The task:
Which of the lines below mention the word "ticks"? Pull each one out.

Dataset content:

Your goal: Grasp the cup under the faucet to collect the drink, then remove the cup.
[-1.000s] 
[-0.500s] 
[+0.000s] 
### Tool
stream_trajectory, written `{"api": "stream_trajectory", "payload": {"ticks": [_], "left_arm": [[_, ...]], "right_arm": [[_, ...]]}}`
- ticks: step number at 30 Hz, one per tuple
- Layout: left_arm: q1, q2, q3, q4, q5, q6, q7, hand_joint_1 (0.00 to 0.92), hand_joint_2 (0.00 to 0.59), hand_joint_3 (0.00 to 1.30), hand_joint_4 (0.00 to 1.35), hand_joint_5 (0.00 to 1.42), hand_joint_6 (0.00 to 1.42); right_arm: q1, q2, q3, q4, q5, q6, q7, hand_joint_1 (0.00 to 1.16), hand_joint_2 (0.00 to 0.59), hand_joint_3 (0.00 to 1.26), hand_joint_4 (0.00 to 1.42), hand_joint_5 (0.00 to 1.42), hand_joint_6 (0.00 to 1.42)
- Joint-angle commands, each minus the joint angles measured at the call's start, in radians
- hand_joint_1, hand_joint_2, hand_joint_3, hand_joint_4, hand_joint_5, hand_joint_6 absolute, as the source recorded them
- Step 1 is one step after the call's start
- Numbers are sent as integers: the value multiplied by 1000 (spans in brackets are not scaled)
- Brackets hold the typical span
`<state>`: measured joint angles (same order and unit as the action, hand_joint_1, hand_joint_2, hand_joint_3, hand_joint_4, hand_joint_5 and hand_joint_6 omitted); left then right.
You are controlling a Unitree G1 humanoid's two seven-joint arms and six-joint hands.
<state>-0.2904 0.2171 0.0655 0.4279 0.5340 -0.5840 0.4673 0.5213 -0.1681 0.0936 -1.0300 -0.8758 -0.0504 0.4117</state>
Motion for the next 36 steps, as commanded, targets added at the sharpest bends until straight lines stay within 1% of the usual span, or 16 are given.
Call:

Problem solution:
stream_trajectory, written `{"api": "stream_trajectory", "payload": {"ticks": [_], "left_arm": [[_, ...]], "right_arm": [[_, ...]]}}`
- ticks: step number at 30 Hz, one per tuple

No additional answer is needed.